Вьетнамец подошел к пленникам, посмотрел на них, на их руки и ноги, постучал ботинком по колодкам.
— Что… гад… смотришь? Трупов… не видел? — с трудом выдавил из себя Пивоваров. И криво оскалился высохшим ртом.
Вьетнамец развернулся и пошел прочь. Через несколько минут к пленным подбежали солдаты, развязали колодки, разогнули, протерли воспаленные руки и ноги. Но главное — дали воды. Столько, сколько каждый способен был выпить.
— Что это с ними? Что это в них человеколюбие проснулось?
— Не человеколюбие В мартышках человеколюбие проснуться не может. Максимум — шимпанзелюбие. Направленное на таких же, как они. Просто в войсках какая-то неувязка вышла. Кто-то кому-то не так передал приказание верхнего начальства. Или кто-то не правильно его понял. В общем, как всегда — или телефонист пьян, или принимающий дежурный — «чурка».
— Они тут все — «чурки».
— Боюсь, они придерживаются обратного мнения. Боюсь, «чурки» здесь мы. «Чурки», закованные в чурки.
К пленникам подошел еще один вьетнамец. Низенький и кривоногий. В свободно болтающемся балахоне. Поклонился. Осмотрел раны, поскреб их деревянной, в форме лопаточки, палочкой, взбрызнул какой-то жидкостью, густо смазал невозможно вонючей мазью, накрыл какими-то напоминающими лопухи листами. Поклонился. И ушел.
— Вежливый, гад!
Конвой принес и раздал лепешки и чашечки с рисом.
— Сволочи, — оценил их усилия Кудряшов.
— Почему сволочи они? — удивились американцы.
— После поймете.
— Почему сволочи?
— Потому что нам до того, чтобы отмучиться, всего шажок оставался. Маленький. Мы бы завтра к утру уже далеко были… А они нас реанимировали. Мерзавцы!
— Интересно, зачем?
— А они скажут. Не расстраивайся… Очередной вьетнамец очень долго и очень внимательно осматривал руки узников. И даже замерял их палочкой.
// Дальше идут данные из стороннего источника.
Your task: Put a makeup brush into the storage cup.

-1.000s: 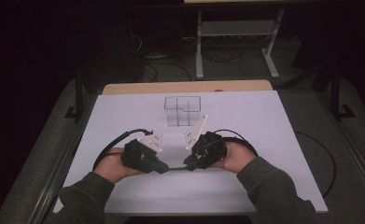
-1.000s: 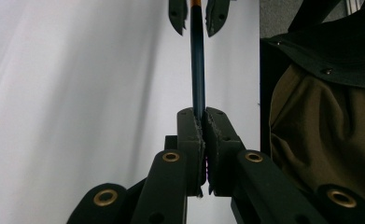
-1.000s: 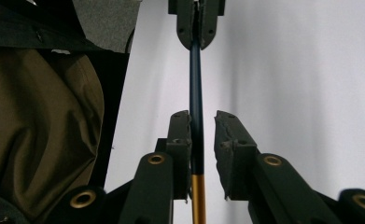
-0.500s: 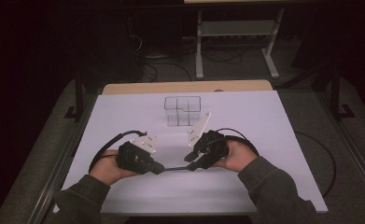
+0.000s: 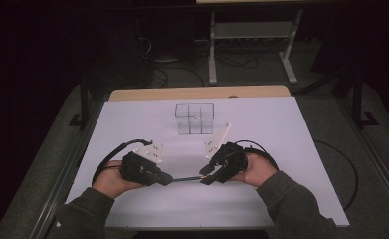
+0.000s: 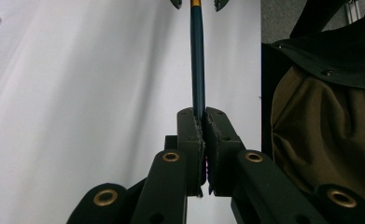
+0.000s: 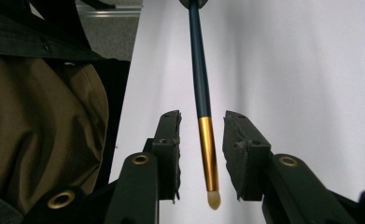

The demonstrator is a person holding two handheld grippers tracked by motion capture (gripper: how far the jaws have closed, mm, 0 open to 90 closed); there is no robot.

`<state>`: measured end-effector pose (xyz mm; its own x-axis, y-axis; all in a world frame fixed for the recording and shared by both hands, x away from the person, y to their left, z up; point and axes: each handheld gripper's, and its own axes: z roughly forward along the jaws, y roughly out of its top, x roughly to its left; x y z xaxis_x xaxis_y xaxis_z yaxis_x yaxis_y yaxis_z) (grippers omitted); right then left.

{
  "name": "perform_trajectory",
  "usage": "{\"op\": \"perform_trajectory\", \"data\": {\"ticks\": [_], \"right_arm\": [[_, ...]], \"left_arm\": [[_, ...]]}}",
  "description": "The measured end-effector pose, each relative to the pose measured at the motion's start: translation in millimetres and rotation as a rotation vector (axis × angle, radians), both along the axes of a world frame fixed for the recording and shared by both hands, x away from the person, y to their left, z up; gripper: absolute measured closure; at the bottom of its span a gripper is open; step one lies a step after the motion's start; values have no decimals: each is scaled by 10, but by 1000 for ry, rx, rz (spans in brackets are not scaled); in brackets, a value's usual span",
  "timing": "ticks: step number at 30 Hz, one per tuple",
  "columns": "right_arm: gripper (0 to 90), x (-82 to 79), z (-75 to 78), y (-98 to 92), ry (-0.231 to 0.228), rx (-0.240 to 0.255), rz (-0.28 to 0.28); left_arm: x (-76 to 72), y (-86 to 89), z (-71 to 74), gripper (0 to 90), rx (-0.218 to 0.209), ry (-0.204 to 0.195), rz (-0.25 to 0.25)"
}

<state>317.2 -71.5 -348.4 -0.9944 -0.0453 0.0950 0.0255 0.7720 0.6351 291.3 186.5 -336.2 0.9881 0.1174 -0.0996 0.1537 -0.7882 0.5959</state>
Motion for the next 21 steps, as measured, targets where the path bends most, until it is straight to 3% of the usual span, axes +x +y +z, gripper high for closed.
{"op": "perform_trajectory", "data": {"ticks": [9,21], "right_arm": [[729,4,-21,-64,12,32,-19],[811,7,-50,-59,31,42,12]], "left_arm": [[-7,7,3,853,-14,3,-7],[-5,-20,5,853,-17,7,-19]]}}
А потом с помощью долота и длинного ножа расширил и углубил отверстия в колодках. И даже зачистил их напильником.
— А просто руки связать они не могут?
— У них свои традиции. Или с веревками напряженка.
— Я бы знал — со своими приехал… После обеда пленников снова подвели к колодкам, снова заставили сесть, засунули руки в отверстия и закрыли обе половины. Теперь рукам было чуть свободней, но еще больней. Потому что соприкасаться с деревом приходилось разбитой кожей. А вернувшееся в жизнь сознание воспринимало боль как новую. К которой еще не привыкло.
— Вот это я и имел в виду. Когда говорил, что лучше было бы сдохнуть…
До вечера пленников никто не тревожил. Вечером еще раз накормили. И еще раз смазали раны на руках и ногах. И даже сводили в туалет. Что вообще, после оправки куда придется, показалось роскошью.
— Чего они хотят?
— Женить нас. На местных аборигенках. Чтобы их племя в росте прибавило.
— Тогда я готов. Женитьба лучше колодок, — согласился Пивоваров.
— Ты же раньше говорил — лучше умереть.
— Умереть, конечно, лучше. Но они, паразиты, все равно умереть не дадут…
Вечером конвойный привычным жестом ткнул в крайнюю пару пленников.